• [PROBLEM TO SOLVE]
From the records below, copy every line that contains the word "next".

++++

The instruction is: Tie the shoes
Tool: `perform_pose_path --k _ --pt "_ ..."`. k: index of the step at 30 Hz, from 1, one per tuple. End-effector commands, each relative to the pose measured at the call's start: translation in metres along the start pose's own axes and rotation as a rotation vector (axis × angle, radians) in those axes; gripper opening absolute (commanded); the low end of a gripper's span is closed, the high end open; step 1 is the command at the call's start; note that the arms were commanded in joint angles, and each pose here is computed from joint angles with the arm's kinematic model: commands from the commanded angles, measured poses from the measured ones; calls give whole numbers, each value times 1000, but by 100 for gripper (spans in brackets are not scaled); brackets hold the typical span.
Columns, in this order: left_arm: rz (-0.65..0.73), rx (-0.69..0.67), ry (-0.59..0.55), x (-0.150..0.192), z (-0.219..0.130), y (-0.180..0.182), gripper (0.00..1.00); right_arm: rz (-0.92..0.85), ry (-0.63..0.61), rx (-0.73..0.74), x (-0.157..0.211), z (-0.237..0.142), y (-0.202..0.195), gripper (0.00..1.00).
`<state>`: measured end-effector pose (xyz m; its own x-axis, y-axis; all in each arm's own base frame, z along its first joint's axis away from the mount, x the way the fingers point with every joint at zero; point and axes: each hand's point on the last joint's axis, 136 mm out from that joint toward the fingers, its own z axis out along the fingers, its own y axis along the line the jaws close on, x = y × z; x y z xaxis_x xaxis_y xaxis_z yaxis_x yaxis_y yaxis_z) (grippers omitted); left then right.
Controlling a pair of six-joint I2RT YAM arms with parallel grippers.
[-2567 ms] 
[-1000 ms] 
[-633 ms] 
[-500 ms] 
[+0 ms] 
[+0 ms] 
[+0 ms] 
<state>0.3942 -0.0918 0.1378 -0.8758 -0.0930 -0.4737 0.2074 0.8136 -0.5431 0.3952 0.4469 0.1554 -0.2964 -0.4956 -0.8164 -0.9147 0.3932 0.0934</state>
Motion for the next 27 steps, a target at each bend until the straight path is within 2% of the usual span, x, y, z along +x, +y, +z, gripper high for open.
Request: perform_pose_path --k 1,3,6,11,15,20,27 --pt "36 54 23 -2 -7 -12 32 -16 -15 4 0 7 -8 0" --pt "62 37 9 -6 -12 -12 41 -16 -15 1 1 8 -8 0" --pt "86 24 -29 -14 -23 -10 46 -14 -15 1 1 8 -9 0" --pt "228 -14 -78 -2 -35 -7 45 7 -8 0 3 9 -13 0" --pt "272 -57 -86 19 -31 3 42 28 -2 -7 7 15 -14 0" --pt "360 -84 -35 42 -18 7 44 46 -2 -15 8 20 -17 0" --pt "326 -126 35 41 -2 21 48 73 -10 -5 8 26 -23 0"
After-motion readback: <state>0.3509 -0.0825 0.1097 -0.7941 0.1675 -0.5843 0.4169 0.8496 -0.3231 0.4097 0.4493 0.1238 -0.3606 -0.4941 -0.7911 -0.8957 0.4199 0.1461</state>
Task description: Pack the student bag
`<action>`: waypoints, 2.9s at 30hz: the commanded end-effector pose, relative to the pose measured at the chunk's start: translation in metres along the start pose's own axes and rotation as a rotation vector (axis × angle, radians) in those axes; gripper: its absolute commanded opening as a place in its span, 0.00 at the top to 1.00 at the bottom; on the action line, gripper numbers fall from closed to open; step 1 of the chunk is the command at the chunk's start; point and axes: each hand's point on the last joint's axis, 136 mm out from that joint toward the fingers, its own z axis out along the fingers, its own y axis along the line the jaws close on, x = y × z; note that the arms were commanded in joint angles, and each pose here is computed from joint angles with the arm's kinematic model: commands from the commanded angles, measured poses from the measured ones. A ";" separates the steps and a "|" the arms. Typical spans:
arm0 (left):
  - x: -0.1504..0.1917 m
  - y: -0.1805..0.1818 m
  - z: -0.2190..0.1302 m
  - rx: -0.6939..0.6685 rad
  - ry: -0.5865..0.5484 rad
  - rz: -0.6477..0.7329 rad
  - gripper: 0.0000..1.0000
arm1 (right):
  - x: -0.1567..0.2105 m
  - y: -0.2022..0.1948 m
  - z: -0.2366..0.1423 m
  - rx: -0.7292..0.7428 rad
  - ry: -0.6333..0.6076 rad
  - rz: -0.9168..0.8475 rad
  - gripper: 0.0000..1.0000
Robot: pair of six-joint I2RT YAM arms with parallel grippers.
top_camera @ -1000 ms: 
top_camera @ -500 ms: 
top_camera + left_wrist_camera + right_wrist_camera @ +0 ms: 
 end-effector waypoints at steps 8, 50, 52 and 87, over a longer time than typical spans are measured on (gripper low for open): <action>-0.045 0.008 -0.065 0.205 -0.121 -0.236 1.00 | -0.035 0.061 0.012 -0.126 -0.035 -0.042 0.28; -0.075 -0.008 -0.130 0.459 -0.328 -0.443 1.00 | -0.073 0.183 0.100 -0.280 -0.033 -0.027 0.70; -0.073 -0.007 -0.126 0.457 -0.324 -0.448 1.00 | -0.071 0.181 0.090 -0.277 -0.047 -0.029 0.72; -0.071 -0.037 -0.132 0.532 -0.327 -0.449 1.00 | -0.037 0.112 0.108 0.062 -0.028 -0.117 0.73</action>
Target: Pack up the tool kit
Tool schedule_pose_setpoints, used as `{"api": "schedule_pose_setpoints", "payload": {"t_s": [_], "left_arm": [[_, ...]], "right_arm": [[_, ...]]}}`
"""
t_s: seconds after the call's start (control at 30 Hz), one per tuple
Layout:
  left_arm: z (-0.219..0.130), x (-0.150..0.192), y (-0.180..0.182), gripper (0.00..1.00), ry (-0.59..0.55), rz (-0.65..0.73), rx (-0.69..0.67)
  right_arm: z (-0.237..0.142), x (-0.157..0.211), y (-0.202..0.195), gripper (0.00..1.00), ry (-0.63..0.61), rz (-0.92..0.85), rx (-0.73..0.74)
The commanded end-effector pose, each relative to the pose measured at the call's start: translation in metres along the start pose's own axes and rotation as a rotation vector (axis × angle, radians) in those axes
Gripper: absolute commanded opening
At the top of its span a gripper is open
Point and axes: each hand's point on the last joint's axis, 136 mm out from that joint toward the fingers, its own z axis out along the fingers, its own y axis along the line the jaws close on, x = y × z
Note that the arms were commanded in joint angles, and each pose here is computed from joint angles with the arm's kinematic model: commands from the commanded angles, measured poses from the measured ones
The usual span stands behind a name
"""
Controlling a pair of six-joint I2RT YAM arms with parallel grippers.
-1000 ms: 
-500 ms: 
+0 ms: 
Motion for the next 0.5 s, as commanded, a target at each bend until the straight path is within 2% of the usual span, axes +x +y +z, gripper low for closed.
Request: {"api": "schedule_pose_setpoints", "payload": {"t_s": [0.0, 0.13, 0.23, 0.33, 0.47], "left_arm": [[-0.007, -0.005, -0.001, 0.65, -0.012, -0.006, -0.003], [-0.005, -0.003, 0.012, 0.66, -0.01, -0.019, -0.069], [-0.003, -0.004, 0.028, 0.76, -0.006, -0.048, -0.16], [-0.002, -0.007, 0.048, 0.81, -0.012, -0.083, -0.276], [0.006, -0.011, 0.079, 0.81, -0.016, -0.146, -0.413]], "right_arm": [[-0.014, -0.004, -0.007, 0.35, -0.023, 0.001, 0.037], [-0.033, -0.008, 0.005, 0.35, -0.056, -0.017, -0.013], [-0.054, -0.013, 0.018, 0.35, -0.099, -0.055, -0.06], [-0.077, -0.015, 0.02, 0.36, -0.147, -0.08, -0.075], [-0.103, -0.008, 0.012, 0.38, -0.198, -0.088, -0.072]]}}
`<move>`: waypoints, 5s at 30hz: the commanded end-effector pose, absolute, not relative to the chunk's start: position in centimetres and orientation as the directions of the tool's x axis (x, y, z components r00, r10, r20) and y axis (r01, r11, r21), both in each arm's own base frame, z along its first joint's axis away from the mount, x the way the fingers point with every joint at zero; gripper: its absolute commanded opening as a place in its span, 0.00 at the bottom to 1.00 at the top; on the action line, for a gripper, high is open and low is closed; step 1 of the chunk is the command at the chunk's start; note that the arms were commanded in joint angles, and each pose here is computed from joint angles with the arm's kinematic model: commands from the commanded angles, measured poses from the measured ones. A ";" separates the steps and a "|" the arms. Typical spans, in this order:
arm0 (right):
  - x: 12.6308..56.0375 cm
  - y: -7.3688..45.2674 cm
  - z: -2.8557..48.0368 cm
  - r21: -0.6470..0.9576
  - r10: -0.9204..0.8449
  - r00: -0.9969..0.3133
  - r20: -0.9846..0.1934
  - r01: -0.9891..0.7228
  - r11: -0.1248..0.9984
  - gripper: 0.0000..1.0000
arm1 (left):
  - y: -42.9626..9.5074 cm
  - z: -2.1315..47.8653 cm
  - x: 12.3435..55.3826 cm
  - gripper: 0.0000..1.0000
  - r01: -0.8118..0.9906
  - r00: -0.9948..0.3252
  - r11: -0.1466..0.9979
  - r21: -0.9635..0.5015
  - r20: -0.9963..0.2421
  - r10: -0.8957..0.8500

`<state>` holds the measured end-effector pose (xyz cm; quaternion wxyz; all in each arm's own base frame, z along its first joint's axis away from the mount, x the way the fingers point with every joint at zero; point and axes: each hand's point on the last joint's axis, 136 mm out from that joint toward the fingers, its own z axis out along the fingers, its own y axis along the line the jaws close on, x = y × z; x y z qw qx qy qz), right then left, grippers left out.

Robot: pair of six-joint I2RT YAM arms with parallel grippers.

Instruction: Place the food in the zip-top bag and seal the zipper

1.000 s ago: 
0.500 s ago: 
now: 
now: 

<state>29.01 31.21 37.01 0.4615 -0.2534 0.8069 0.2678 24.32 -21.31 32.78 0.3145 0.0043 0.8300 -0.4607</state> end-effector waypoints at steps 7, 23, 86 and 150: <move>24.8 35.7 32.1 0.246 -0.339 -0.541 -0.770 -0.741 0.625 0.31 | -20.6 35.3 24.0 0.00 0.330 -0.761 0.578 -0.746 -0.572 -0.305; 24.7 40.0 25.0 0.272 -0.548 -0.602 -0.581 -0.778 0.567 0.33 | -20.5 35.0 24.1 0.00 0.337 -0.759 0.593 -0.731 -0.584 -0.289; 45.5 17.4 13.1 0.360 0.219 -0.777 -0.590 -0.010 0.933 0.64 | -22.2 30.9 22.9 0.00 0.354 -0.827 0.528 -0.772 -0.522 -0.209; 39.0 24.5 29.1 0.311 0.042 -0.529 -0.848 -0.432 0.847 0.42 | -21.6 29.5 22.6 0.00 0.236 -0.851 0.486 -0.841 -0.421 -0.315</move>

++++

• [YOUR SOLUTION]
Motion for the next 27 steps, a target at each bend until the straight path is within 2% of the usual span, x, y, z along +x, +y, +z, gripper high for open.
Motion for the next 0.5 s, as commanded, a target at each bend until the straight path is within 2% of the usual span, axes +x +y +z, gripper low for closed.

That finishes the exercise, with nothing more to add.